Via et veritas et vita (Classical Latin: [ˈwi.a ˈweːritaːs ˈwiːta], Ecclesiastical Latin: [ˈvi.a ˈveritas ˈvita]) is a Latin phrase meaning "the way and the truth and the life". The words are taken from John 14:6, and are said to have been spoken by Jesus Christ in reference to himself.

These words, and sometimes the asyndetic variant via veritas vita, have been used as the motto of various educational institutions and governments.

New Testament[edit]

The phrase is found in verse 6 of chapter 14 of the Gospel of John, as part of Jesus' Farewell Discourse during the Last Supper:

"5 Thomas said to him, ‘Lord, we do not know where you are going. How can we know the way?’ 6 Jesus said to him, ‘I am the way, and the truth, and the life. No one comes to the Father except through me. 7 If you know me, you will know my Father also. From now on you do know him and have seen him.’"(New Revised Standard Version)

In the Latin Vulgate, verse 6 states 'dicit ei Iesus ego sum via et veritas et vita nemo venit ad Patrem nisi per me.[1]

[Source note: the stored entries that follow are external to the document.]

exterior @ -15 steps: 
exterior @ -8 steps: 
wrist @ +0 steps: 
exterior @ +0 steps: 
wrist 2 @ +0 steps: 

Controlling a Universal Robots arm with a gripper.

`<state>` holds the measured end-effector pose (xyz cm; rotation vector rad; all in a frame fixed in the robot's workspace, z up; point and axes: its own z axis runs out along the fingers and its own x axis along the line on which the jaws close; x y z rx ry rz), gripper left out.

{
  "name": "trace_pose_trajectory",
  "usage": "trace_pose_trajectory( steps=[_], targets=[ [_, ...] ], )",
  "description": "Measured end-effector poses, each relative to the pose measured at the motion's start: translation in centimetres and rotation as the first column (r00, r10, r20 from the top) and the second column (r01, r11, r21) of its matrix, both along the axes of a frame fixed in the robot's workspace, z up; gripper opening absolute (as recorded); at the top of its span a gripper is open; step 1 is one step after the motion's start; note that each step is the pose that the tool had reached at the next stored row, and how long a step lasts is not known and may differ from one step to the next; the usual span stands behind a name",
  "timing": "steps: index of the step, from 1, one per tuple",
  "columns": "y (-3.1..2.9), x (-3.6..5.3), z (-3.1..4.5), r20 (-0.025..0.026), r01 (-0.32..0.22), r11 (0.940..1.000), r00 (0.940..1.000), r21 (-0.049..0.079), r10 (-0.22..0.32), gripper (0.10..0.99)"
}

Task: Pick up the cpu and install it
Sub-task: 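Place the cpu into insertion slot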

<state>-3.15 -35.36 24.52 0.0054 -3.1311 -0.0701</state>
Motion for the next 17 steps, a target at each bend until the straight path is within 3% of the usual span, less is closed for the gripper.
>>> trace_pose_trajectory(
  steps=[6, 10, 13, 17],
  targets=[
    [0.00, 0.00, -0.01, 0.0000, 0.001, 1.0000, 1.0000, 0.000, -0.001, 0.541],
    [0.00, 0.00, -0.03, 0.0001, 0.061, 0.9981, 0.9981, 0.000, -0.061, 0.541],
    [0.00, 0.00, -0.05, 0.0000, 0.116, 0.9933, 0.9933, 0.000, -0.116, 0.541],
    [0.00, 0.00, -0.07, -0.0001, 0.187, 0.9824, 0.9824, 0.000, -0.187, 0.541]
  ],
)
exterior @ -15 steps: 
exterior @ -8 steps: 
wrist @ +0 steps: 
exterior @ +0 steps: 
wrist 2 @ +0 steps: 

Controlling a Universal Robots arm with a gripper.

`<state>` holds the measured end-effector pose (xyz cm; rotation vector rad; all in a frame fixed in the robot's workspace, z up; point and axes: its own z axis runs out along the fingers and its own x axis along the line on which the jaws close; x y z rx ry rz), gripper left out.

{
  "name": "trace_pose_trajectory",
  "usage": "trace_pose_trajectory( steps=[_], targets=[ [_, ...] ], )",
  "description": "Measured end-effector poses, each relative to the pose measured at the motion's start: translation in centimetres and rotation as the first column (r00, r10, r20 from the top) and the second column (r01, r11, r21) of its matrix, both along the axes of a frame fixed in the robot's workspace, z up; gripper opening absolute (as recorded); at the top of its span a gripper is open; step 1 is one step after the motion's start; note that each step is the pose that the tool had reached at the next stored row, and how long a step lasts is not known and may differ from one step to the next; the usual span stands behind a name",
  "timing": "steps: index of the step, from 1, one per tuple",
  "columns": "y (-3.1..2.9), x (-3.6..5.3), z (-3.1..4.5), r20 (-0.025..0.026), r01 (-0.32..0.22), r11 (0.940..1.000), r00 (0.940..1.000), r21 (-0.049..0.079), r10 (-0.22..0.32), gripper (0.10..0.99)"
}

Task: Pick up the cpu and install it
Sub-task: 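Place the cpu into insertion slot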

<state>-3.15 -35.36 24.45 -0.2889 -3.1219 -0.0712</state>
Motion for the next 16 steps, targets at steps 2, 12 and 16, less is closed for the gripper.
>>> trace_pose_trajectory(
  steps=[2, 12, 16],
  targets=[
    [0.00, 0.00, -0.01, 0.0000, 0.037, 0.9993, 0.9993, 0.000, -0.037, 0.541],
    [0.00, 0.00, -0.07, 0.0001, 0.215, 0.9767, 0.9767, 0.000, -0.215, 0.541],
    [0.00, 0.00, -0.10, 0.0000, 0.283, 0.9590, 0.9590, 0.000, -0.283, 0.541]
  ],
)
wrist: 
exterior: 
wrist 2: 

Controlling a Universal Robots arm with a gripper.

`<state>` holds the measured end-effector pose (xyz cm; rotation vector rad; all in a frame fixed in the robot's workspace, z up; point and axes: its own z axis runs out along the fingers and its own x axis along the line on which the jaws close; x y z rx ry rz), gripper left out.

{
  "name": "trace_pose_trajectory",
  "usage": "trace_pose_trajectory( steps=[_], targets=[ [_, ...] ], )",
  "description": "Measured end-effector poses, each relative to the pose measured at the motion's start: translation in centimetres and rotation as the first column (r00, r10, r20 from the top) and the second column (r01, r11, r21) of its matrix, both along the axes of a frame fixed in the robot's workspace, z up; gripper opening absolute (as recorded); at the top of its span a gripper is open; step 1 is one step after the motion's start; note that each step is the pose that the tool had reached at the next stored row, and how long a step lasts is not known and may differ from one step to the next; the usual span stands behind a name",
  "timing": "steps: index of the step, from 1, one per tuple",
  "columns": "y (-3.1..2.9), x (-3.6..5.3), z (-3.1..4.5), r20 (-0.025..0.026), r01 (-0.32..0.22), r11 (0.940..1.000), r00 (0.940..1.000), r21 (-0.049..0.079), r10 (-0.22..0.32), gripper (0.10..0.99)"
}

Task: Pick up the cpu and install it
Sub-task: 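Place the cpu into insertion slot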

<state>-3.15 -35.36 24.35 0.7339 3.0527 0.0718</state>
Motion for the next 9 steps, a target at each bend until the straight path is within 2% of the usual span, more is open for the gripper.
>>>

The phrase "The Way" is also found in Acts 9:2 and 19:23 as a term to describe the early church.

Usage as a motto[edit]

Government[edit]

Educational institutions[edit]

The motto also appears on the arms of the University of Glasgow in Scotland.

Higher education[edit]

Secondary education[edit]

It is also the motto of some Canossian schools:

See also[edit]

References[edit]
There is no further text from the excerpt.